**Exercise requirements**
Every line of the records below that holds the word "metal" belongs in the answer.

**Data for analysis**

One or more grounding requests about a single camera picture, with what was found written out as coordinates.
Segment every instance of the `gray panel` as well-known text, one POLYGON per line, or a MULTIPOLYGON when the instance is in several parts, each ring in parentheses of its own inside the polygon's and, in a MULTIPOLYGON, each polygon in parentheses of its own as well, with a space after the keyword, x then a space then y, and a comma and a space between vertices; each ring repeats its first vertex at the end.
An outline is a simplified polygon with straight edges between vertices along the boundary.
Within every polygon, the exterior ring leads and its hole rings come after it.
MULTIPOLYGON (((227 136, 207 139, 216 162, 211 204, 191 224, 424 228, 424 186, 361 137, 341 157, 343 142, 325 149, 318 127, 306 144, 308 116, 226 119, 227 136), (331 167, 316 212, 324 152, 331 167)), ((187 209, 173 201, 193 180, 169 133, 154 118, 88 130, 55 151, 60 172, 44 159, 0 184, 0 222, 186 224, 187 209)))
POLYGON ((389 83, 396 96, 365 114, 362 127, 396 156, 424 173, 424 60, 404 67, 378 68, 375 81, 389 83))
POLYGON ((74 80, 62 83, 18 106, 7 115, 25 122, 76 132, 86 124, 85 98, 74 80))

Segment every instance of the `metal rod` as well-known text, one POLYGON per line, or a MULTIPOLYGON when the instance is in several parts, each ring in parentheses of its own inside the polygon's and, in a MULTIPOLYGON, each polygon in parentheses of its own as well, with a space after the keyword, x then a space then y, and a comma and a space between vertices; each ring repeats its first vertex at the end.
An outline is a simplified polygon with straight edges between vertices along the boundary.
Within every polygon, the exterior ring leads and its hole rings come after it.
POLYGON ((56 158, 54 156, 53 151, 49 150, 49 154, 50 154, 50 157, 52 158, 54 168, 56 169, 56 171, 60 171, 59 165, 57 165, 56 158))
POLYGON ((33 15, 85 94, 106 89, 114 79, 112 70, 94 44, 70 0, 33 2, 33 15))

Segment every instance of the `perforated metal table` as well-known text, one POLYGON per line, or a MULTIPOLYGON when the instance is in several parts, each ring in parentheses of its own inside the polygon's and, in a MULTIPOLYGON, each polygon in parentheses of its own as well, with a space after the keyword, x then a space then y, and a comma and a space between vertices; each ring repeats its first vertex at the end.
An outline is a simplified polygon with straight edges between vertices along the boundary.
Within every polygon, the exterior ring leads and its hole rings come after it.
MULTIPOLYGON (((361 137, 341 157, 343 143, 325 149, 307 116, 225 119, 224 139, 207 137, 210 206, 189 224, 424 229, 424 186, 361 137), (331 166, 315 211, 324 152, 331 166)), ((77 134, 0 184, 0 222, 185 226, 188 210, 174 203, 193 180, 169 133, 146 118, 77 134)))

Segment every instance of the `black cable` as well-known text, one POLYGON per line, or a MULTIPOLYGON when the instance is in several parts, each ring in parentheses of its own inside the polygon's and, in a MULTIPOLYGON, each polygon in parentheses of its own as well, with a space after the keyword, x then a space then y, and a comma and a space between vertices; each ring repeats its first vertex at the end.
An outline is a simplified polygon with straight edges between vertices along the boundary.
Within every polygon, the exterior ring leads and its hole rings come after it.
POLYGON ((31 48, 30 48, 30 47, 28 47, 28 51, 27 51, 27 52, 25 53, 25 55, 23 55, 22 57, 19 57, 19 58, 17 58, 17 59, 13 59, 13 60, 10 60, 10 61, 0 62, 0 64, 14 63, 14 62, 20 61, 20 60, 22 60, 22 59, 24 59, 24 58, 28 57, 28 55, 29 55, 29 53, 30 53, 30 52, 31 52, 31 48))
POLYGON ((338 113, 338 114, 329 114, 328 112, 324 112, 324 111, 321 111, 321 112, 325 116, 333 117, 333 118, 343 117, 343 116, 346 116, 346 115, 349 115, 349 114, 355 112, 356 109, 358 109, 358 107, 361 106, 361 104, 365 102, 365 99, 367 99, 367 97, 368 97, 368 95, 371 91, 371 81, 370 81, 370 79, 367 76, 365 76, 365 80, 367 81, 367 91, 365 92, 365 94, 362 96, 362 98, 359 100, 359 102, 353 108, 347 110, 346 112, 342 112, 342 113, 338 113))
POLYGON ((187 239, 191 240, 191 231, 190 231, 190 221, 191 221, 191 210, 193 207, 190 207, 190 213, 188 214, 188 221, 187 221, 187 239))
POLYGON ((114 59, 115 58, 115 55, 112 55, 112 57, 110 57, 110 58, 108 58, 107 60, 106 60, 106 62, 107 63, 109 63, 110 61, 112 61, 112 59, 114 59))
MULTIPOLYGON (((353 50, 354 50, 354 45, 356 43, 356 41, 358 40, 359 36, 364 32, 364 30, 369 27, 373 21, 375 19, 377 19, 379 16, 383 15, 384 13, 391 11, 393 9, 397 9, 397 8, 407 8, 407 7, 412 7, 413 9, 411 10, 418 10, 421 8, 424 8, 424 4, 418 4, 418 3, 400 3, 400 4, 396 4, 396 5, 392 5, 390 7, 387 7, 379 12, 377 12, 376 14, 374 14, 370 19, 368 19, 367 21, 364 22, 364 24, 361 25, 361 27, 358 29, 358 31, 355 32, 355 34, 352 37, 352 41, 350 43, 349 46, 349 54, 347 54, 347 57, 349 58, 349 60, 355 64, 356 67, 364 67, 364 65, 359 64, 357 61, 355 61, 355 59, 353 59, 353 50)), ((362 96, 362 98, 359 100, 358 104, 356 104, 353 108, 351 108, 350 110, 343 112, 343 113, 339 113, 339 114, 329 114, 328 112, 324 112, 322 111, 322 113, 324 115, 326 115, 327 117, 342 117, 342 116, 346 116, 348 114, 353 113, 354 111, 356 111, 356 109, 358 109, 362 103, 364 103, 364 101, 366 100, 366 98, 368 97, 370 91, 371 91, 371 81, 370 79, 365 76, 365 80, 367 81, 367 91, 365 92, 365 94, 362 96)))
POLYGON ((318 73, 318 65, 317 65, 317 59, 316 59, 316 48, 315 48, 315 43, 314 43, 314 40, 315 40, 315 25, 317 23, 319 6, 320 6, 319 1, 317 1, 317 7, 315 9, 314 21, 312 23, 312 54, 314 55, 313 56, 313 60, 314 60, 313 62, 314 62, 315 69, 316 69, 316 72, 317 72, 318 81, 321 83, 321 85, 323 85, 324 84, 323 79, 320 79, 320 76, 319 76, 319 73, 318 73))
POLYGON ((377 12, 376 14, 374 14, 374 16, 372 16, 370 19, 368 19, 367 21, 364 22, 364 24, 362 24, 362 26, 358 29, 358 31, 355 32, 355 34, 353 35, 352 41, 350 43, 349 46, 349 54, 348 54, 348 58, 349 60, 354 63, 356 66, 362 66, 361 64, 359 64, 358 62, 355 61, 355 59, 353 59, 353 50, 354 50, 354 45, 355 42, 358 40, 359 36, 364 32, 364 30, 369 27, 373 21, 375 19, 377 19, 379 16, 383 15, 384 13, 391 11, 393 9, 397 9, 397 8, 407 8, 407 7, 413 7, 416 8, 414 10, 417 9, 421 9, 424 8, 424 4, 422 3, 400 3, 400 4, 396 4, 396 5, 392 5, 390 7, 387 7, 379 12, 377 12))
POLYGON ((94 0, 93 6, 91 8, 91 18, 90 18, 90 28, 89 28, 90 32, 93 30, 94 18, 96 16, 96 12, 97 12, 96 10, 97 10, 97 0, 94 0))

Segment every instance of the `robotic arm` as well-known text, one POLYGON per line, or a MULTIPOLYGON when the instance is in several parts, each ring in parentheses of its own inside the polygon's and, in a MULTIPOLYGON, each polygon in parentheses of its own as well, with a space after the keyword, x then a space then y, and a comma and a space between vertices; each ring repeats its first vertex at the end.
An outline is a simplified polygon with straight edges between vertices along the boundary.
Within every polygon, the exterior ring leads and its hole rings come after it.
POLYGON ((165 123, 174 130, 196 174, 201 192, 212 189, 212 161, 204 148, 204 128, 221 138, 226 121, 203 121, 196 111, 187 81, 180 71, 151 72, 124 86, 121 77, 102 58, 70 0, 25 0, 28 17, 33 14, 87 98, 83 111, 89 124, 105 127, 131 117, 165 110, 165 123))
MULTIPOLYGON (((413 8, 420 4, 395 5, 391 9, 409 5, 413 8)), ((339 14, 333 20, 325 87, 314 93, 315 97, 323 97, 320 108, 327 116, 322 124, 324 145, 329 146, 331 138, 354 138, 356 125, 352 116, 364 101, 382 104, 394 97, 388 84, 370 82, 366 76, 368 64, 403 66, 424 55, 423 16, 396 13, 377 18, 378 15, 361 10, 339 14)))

**Exercise result**
Segment every instance of the `metal rod` as well-known text, one POLYGON per line, or a MULTIPOLYGON when the instance is in several parts, each ring in parentheses of its own inside the polygon's and, in a MULTIPOLYGON, each polygon in parentheses of its own as well, with a space after the keyword, x then a space then y, and a comma and a space between vertices; each ring repeats its first vertex at the end.
Segment every instance of the `perforated metal table` as well-known text, one POLYGON per line, or a MULTIPOLYGON when the instance is in several parts, each ring in parentheses of its own inside the polygon's and, in a MULTIPOLYGON, each polygon in parentheses of its own as well, with a space after the keyword, x then a space then y, and a comma and a space between vertices; each ring repeats its first vertex at the end.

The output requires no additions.